**INFORMATION PROVIDED**
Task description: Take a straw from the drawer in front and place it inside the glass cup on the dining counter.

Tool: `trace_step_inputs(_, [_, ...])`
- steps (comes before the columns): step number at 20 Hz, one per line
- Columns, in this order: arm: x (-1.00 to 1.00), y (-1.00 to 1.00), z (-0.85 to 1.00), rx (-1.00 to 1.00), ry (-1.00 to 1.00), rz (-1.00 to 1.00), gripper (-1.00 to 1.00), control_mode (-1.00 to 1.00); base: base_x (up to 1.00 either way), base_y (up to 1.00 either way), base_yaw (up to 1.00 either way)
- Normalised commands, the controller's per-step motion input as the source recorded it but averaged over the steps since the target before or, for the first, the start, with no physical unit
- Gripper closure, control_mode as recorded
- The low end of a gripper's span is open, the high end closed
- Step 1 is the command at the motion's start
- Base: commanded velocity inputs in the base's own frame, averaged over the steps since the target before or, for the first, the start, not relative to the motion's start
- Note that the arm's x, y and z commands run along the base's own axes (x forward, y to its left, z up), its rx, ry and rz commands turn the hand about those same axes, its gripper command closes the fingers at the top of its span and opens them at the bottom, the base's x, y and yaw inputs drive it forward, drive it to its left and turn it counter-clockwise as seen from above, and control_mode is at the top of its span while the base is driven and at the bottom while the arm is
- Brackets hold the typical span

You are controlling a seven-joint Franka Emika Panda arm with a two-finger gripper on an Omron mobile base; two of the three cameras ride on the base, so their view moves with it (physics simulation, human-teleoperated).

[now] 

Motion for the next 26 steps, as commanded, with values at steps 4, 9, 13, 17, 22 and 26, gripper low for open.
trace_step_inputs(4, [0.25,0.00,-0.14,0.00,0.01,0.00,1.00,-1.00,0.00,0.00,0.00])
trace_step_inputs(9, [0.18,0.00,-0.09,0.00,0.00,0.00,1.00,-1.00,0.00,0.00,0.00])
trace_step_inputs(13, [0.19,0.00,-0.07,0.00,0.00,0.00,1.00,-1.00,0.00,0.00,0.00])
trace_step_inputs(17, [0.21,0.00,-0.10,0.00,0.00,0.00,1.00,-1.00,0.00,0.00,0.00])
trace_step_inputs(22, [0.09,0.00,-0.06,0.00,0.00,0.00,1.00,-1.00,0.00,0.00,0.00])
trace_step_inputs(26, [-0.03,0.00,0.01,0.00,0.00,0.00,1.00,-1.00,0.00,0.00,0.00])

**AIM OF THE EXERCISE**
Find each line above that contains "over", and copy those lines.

**EXERCISE ANSWER**
- Normalised commands, the controller's per-step motion input as the source recorded it but averaged over the steps since the target before or, for the first, the start, with no physical unit
- Base: commanded velocity inputs in the base's own frame, averaged over the steps since the target before or, for the first, the start, not relative to the motion's start

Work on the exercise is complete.